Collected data
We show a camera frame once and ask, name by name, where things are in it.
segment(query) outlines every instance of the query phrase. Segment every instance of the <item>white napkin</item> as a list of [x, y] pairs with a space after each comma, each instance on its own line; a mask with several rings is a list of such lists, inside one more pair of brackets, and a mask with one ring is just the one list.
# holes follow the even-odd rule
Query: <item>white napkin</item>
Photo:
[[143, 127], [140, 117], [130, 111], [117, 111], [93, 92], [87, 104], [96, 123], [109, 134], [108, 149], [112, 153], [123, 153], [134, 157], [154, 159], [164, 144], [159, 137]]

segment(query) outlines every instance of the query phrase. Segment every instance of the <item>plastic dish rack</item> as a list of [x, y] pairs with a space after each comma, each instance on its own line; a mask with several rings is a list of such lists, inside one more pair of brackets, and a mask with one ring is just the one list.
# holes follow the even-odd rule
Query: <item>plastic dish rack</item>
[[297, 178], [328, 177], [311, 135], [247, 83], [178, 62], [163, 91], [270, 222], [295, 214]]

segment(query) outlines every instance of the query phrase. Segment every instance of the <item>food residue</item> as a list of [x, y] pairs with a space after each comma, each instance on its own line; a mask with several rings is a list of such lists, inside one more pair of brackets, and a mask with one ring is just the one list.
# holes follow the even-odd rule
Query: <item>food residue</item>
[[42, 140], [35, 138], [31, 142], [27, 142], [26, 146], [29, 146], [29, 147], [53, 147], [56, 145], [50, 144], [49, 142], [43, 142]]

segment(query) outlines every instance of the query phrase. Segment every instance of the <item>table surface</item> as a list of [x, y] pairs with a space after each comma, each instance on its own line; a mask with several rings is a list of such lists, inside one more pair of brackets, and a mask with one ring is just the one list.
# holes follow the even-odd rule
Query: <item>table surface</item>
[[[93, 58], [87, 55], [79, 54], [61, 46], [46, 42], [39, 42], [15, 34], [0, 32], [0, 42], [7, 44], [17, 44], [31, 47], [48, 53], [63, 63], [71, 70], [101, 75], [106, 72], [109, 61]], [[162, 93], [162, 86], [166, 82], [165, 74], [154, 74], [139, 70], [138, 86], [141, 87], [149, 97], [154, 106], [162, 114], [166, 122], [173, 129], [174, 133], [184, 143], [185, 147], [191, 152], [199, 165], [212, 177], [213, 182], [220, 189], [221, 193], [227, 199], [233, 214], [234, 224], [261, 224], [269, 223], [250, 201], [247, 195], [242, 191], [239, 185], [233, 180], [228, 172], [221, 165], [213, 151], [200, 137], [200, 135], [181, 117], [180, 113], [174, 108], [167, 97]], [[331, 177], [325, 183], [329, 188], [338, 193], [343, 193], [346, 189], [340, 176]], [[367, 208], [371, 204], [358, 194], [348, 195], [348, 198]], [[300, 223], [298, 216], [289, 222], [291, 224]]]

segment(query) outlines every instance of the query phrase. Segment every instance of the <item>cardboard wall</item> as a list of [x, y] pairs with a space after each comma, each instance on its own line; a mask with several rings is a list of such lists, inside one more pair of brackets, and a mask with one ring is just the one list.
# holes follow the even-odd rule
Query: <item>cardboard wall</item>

### [TASK REQUIREMENTS]
Exactly as they appear above, the records are to be transcribed in full.

### [RESULT OF THE EXERCISE]
We show a camera frame once and ask, name by name, where things are in it.
segment(query) outlines every instance of the query phrase. Segment every instance of the <item>white napkin</item> as a list of [x, y] pairs with a space after each comma, each instance on its own line; a mask with several rings is a list of such lists, inside one more pair of brackets, and a mask with one ring is just the one list.
# holes follow the even-odd rule
Query: <item>white napkin</item>
Photo:
[[143, 127], [140, 117], [130, 111], [117, 111], [93, 92], [87, 104], [96, 123], [109, 134], [108, 149], [112, 153], [123, 153], [134, 157], [154, 159], [164, 144], [159, 137]]

segment(query) outlines every instance of the query phrase. Segment every instance of the <item>plastic dish rack</item> as a list of [x, y] pairs with a space after each comma, each instance on its own line; a mask with several rings is a list of such lists, inside one more pair of brackets, and a mask with one ring is just the one list.
# holes follow the even-odd rule
Query: <item>plastic dish rack</item>
[[297, 178], [328, 177], [311, 135], [247, 83], [178, 62], [163, 91], [270, 222], [295, 214]]

segment(query) outlines every instance of the query phrase. Segment every instance of the <item>food residue</item> as a list of [x, y] pairs with a space after each comma, each instance on its own line; a mask with several rings is a list of such lists, inside one more pair of brackets, and a mask with one ring is just the one list.
# holes follow the even-odd rule
Query: <item>food residue</item>
[[42, 140], [35, 138], [31, 142], [27, 142], [26, 146], [29, 146], [29, 147], [53, 147], [56, 145], [50, 144], [49, 142], [43, 142]]

segment(query) outlines every instance of the query phrase. Segment every instance of the <item>table surface</item> as a list of [x, y] pairs with a space after each comma, each instance on its own line; a mask with several rings is a list of such lists, inside one more pair of brackets, and a mask with one ring is just the one list.
# holes follow the even-odd rule
Query: <item>table surface</item>
[[[93, 58], [87, 55], [79, 54], [61, 46], [46, 42], [39, 42], [15, 34], [0, 32], [0, 42], [7, 44], [17, 44], [31, 47], [48, 53], [63, 63], [71, 70], [101, 75], [106, 72], [109, 61]], [[162, 93], [162, 86], [166, 82], [165, 74], [154, 74], [139, 70], [138, 86], [141, 87], [149, 97], [154, 106], [162, 114], [166, 122], [173, 129], [174, 133], [184, 143], [185, 147], [191, 152], [199, 165], [212, 177], [213, 182], [220, 189], [221, 193], [227, 199], [233, 214], [234, 224], [261, 224], [269, 223], [250, 201], [247, 195], [242, 191], [239, 185], [233, 180], [228, 172], [221, 165], [213, 151], [200, 137], [200, 135], [181, 117], [180, 113], [174, 108], [167, 97]], [[331, 177], [325, 183], [329, 188], [338, 193], [343, 193], [346, 189], [340, 176]], [[367, 208], [371, 204], [358, 194], [348, 195], [348, 198]], [[300, 223], [298, 216], [289, 222], [291, 224]]]

segment(query) outlines every instance of the query phrase. Segment every instance of the <item>cardboard wall</item> as a list of [x, y] pairs with a space after each comma, each instance on its own line; a mask with several rings is a list of such lists, inside one more pair of brackets, and a mask with one ring is just the one list.
# holes follow the even-odd rule
Query: <item>cardboard wall</item>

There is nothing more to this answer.